FAT GRAFTING/FAT INJECTION ALLOWED IN FRANCE

The SOFCPRE National Congress on Wednesday, November 24, 2011 addressed the issue of fat transfer in the breast.

PREAMBLE

Fat transfer in the breast is currently recognized as a highly effective technique. To be performed in accordance with scientific evidence, it must be performed in a surgical setting by a plastic surgeon or by a surgeon specifically trained in this technique. Performing this technique outside of the previously defined surgical setting is considered unsafe for patients.

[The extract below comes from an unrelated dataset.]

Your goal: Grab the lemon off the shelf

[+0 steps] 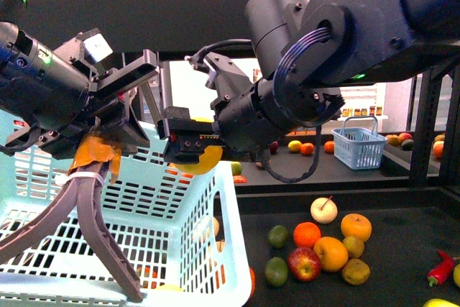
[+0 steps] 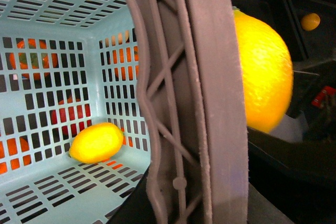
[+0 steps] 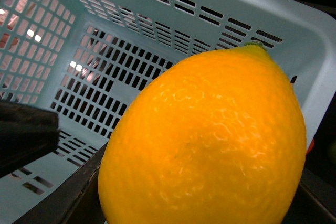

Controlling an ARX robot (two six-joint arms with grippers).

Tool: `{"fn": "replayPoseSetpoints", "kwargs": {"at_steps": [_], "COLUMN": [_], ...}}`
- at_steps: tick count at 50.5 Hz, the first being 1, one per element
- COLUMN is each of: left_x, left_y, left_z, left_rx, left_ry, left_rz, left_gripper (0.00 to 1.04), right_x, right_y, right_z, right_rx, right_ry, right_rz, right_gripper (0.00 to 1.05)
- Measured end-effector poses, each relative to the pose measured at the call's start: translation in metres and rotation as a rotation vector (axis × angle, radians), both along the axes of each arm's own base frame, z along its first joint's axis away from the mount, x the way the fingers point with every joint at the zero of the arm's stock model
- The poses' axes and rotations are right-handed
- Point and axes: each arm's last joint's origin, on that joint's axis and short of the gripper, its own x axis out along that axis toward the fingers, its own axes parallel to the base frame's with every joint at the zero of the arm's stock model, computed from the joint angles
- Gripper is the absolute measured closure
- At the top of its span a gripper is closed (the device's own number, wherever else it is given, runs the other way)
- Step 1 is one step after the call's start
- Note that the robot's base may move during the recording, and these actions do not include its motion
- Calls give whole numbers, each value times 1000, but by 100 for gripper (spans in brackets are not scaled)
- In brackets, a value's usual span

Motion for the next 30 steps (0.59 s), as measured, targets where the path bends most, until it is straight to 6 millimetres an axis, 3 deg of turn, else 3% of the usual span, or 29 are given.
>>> {"fn": "replayPoseSetpoints", "kwargs": {"at_steps": [9, 20, 26, 30], "left_x": [0, 0, 0, 0], "left_y": [0, 0, 1, 1], "left_z": [0, 0, 0, 0], "left_rx": [1, 0, 4, 3], "left_ry": [0, 0, -1, 0], "left_rz": [1, 0, 8, 9], "left_gripper": [88, 88, 88, 88], "right_x": [14, 17, 17, 18], "right_y": [8, 18, 24, 22], "right_z": [-9, -23, -27, -24], "right_rx": [-29, -57, -55, -48], "right_ry": [26, 52, 48, 39], "right_rz": [-22, -12, -3, -13], "right_gripper": [32, 32, 9, 7]}}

Several recommendations have emerged from the discussions and scientific work, depending on the clinical situation:


RECOMMENDATIONS

1°) In cases of breast reconstruction after total mastectomy, the technique is considered a surgical option both to improve tissue quality and to help reconstruct breast volume. Since recurrence after mastectomy is always possible, the surgeon should perform a preoperative clinical examination for any subcutaneous cellular tissue irregularities or skin nodules. An ultrasound scan of the chest wall may also be requested before surgery to rule out a progressive lesion. If there is any doubt, a microbiopsy will be performed beforehand. Similarly, any swelling that increases in volume at a distance from the fat transfer should be examined ultrasonographically with a microbiopsy if there is any doubt.

In the contralateral breast, it is currently not recommended to use this technique outside of multidisciplinary teams that can provide close and safe senological follow-up.

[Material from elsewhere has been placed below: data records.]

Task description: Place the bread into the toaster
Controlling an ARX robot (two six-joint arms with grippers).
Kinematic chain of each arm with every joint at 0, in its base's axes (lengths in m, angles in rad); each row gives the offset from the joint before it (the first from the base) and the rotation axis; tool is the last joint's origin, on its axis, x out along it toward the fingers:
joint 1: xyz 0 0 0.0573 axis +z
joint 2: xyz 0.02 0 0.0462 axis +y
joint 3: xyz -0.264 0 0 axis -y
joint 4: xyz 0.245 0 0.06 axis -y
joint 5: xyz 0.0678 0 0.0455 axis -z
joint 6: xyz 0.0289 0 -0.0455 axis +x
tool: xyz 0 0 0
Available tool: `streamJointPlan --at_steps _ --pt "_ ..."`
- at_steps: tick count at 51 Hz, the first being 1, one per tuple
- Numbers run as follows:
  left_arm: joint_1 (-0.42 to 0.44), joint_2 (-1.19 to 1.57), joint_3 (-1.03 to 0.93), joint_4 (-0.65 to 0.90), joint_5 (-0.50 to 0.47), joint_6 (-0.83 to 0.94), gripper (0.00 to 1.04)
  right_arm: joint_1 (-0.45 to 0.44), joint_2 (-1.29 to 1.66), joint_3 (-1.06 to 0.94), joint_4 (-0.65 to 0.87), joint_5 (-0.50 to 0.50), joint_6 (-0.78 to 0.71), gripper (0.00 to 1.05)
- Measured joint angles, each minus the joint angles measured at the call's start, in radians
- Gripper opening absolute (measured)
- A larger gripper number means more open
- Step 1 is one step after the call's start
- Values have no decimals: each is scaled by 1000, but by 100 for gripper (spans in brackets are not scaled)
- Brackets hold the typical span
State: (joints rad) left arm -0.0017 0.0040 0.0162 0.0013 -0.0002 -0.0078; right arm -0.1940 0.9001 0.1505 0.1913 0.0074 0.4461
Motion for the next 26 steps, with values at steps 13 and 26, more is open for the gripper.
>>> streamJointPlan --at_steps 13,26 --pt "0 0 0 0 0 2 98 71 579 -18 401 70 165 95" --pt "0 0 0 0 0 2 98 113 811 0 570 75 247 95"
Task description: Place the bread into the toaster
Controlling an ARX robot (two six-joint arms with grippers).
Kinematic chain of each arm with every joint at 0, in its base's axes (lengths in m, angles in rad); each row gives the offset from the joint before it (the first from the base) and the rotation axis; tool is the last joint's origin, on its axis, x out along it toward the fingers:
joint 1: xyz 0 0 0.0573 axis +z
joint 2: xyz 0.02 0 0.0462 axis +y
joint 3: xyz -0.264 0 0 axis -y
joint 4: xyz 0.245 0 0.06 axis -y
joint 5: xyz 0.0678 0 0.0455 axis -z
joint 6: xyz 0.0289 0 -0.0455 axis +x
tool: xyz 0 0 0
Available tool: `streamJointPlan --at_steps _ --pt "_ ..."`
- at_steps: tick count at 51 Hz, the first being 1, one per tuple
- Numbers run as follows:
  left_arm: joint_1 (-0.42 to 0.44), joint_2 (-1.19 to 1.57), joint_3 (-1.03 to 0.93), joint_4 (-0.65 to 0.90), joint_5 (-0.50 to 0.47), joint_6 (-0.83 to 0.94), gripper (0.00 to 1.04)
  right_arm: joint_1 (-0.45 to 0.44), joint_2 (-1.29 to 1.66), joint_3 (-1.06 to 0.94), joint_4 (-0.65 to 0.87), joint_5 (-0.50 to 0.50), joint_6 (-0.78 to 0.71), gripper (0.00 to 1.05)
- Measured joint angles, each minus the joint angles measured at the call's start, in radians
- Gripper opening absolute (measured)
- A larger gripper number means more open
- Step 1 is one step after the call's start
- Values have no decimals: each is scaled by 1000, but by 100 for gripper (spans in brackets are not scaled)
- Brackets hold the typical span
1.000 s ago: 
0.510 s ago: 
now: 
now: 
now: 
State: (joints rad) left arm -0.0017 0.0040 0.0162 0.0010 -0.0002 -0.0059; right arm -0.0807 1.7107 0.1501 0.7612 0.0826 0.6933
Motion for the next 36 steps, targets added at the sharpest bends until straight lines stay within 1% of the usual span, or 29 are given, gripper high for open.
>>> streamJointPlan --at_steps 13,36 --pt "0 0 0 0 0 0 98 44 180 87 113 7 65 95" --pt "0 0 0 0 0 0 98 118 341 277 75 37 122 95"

2°) In cases of partial breast reconstruction for sequelae of conservative treatment after lumpectomy, given the significant spontaneous risk of local recurrence and the more difficult clinical diagnosis of a possible local recurrence, the technique may be proposed with the following reservations:

It can only be performed after at least 3 years of clinical and radiologic surveillance by multidisciplinary teams trained in breast cancer treatment and radiologic follow-up.

3°) In cases of breast augmentation for congenital malformations or for cosmetic purposes without cancerous pathology, this technique is considered a surgical option in cases of low risk of coincidence with breast cancer (women under 35 years of age with no personal or family history of breast cancer). A preoperative radiologic workup (ultrasound and mammography) performed by a trained radiologist is considered essential, and normality (ACR1 or ACR2) is the prerequisite for performing this procedure.

SoFCPRE recommends that the patient commit to having a baseline imaging assessment one year after the procedure, if possible by the same radiologist, and to remain under regular medical supervision.

SoFCPRE offers corresponding information sheets for all these situations, as well as a national computerized collection of data provided by its members.